Written by John Plestina
The Wolf Point City Council approved a call for bids for the cleanup of the former site of Gysler Furniture and Appliance Monday, Aug. 18.
A fast-moving fire on March 10 destroyed the two adjacent Gysler buildings on the 100 block of Anaconda Street, leaving portions of block walls and other charred remains, some of which are believed to contain asbestos.
City officials have been working with Great Northern Development Corporation and environmental consultant Newfields of Missoula to clean up the site and redevelop it.
The council approved a plan in June for the city to purchase the property for $1 and get it cleaned up under the federal Brownfields program at no municipal cost or liability.
The site is expected to qualify as a designated Brownfield site where expansion, redevelopment or reuse of the property might be complicated by the presence of hazardous substances, pollutants or contaminants.
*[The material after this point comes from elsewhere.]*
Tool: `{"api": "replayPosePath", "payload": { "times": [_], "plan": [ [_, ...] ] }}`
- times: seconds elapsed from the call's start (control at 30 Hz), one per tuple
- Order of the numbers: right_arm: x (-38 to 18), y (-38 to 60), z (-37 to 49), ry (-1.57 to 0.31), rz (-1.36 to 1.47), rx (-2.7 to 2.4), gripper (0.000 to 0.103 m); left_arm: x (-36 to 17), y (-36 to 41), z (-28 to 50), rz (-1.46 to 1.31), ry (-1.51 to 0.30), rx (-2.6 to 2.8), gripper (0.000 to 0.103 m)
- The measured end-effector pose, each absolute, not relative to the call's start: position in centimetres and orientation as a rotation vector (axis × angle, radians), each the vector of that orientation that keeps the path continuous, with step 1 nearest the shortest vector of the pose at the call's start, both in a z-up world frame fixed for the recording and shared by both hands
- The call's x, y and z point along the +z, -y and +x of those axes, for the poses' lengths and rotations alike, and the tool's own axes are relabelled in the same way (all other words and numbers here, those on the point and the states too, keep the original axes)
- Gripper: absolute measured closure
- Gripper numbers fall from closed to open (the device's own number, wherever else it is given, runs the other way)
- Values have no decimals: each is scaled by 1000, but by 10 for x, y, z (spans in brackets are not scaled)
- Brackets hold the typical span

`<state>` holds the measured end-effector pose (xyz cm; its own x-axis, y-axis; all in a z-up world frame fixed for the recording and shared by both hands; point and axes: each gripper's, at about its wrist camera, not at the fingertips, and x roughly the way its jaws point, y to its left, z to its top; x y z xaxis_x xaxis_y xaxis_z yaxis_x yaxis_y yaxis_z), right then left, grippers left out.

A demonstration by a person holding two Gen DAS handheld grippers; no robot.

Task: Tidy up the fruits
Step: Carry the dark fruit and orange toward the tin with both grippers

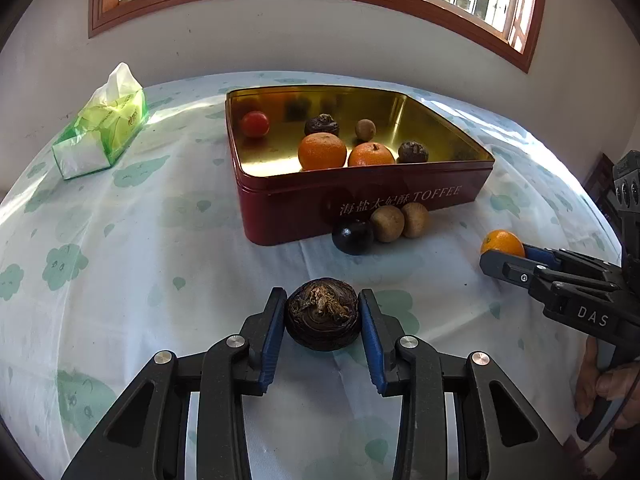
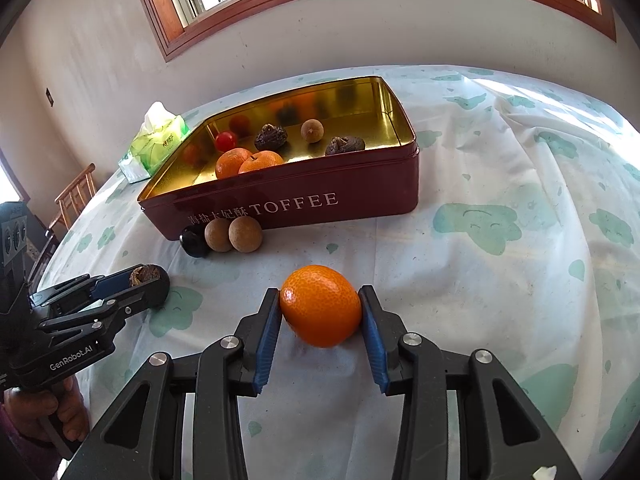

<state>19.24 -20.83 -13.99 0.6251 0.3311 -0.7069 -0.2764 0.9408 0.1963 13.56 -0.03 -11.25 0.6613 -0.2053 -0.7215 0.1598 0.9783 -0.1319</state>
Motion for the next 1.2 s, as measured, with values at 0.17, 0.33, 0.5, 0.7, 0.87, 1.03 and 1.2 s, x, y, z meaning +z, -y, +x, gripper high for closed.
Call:
{"api": "replayPosePath", "payload": {
  "times": [0.17,0.33,0.5,0.7,0.87,1.03,1.2],
  "plan": [
    [-138,208,190,-813,72,355,67,-92,-7,118,-144,-738,-179,66],
    [-119,201,173,-756,69,378,67,-65,-12,107,-145,-665,-145,66],
    [-91,194,157,-689,71,405,67,-48,-15,100,-139,-608,-115,66],
    [-66,188,143,-636,74,432,67,-39,-17,101,-130,-584,-90,66],
    [-53,185,143,-614,71,443,67,-34,-17,105,-123,-573,-82,66],
    [-44,184,148,-601,65,447,67,-30,-17,111,-113,-569,-80,66],
    [-39,181,155,-596,63,451,67,-27,-16,121,-104,-570,-79,66]
  ]
}}
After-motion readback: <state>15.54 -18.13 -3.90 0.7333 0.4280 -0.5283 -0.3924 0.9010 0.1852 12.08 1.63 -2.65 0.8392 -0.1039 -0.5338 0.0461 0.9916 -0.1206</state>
The designation would make the city eligible for funding through a revolving loan fund and/or federal grant funding for remediation and clean-up of the site.
While the buildings dated to the early 1900s, remodeling of both structures during the 1960s included roofing and flooring materials made of asbestos, which the fire this year rendered as “friable asbestos,” which is any building material containing more than 1 percent asbestos that could be pulverized or powdered by hand pressure, including asbestos that is damaged by fire, and is subject to federal regulation.
“[The Gysler cleanup project] is moving along very well,” mayor Chris Dschaak said. He is hoping to have bids back this fall.
The transfer of the real estate has not happened. Dschaak said the city is waiting to be sure that government funding for the cleanup is guaranteed.